Problem requirements: Using the listing below, return each line exactly as it reads.

Source data:
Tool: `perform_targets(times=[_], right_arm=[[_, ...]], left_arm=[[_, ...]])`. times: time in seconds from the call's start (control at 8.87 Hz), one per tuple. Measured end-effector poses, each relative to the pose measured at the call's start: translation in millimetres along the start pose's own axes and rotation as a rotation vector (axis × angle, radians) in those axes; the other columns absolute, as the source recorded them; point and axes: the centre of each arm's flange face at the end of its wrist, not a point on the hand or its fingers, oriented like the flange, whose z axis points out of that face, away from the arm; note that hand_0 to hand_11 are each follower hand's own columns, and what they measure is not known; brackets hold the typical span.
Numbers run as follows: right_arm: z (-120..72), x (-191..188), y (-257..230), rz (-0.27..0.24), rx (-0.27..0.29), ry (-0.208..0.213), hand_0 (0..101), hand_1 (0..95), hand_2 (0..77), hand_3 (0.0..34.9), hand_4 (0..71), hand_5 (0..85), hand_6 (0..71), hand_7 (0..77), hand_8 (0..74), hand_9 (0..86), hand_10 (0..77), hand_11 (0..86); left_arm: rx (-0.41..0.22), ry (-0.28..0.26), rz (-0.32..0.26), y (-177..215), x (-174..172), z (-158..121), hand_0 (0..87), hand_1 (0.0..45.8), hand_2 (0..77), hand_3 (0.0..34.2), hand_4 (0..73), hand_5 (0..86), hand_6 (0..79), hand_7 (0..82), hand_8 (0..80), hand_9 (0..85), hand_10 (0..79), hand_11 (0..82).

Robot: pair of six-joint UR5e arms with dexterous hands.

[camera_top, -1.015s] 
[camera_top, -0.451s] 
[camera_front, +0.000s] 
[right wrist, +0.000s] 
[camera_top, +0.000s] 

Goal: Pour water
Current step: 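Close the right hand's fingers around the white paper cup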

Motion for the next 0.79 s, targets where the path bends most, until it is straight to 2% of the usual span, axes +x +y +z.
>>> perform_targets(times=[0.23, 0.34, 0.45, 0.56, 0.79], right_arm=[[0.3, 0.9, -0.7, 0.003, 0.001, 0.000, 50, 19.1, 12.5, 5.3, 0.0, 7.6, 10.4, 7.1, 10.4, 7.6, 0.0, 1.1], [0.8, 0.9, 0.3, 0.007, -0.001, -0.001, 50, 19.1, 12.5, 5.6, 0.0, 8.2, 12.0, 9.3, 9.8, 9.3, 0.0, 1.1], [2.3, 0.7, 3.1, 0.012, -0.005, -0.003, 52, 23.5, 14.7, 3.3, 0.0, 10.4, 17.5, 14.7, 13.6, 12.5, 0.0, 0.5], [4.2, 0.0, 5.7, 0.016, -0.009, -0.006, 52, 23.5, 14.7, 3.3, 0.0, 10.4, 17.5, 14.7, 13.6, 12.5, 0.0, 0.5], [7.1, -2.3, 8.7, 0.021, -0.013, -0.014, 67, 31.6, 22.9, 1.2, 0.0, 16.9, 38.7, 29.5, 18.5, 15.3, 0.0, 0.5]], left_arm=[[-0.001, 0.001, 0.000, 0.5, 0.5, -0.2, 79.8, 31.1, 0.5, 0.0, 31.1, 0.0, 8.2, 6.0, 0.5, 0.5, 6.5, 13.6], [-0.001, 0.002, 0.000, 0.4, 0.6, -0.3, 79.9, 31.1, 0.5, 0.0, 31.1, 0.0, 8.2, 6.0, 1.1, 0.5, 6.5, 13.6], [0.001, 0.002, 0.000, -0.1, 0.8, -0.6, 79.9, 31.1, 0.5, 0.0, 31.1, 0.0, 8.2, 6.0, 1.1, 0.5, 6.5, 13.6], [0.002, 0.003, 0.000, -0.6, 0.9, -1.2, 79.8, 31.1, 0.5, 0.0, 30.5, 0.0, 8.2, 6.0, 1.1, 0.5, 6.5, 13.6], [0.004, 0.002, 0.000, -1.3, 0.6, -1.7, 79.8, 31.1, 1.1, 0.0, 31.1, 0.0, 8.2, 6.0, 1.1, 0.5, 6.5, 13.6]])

Output of the task:
Tool: `perform_targets(times=[_], right_arm=[[_, ...]], left_arm=[[_, ...]])`. times: time in seconds from the call's start (control at 8.87 Hz), one per tuple. Measured end-effector poses, each relative to the pose measured at the call's start: translation in millimetres along the start pose's own axes and rotation as a rotation vector (axis × angle, radians) in those axes; the other columns absolute, as the source recorded them; point and axes: the centre of each arm's flange face at the end of its wrist, not a point on the hand or its fingers, oriented like the flange, whose z axis points out of that face, away from the arm; note that hand_0 to hand_11 are each follower hand's own columns, and what they measure is not known; brackets hold the typical span.
Numbers run as follows: right_arm: z (-120..72), x (-191..188), y (-257..230), rz (-0.27..0.24), rx (-0.27..0.29), ry (-0.208..0.213), hand_0 (0..101), hand_1 (0..95), hand_2 (0..77), hand_3 (0.0..34.9), hand_4 (0..71), hand_5 (0..85), hand_6 (0..71), hand_7 (0..77), hand_8 (0..74), hand_9 (0..86), hand_10 (0..77), hand_11 (0..86); left_arm: rx (-0.41..0.22), ry (-0.28..0.26), rz (-0.32..0.26), y (-177..215), x (-174..172), z (-158..121), hand_0 (0..87), hand_1 (0.0..45.8), hand_2 (0..77), hand_3 (0.0..34.2), hand_4 (0..73), hand_5 (0..86), hand_6 (0..79), hand_7 (0..82), hand_8 (0..80), hand_9 (0..85), hand_10 (0..79), hand_11 (0..82).

Robot: pair of six-joint UR5e arms with dexterous hands.

[camera_top, -1.015s] 
[camera_top, -0.451s] 
[camera_front, +0.000s] 
[right wrist, +0.000s] 
[camera_top, +0.000s] 

Goal: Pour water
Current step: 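Close the right hand's fingers around the white paper cup
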
Motion for the next 0.79 s, targets where the path bends most, until it is straight to 2% of the usual span, axes +x +y +z.
>>> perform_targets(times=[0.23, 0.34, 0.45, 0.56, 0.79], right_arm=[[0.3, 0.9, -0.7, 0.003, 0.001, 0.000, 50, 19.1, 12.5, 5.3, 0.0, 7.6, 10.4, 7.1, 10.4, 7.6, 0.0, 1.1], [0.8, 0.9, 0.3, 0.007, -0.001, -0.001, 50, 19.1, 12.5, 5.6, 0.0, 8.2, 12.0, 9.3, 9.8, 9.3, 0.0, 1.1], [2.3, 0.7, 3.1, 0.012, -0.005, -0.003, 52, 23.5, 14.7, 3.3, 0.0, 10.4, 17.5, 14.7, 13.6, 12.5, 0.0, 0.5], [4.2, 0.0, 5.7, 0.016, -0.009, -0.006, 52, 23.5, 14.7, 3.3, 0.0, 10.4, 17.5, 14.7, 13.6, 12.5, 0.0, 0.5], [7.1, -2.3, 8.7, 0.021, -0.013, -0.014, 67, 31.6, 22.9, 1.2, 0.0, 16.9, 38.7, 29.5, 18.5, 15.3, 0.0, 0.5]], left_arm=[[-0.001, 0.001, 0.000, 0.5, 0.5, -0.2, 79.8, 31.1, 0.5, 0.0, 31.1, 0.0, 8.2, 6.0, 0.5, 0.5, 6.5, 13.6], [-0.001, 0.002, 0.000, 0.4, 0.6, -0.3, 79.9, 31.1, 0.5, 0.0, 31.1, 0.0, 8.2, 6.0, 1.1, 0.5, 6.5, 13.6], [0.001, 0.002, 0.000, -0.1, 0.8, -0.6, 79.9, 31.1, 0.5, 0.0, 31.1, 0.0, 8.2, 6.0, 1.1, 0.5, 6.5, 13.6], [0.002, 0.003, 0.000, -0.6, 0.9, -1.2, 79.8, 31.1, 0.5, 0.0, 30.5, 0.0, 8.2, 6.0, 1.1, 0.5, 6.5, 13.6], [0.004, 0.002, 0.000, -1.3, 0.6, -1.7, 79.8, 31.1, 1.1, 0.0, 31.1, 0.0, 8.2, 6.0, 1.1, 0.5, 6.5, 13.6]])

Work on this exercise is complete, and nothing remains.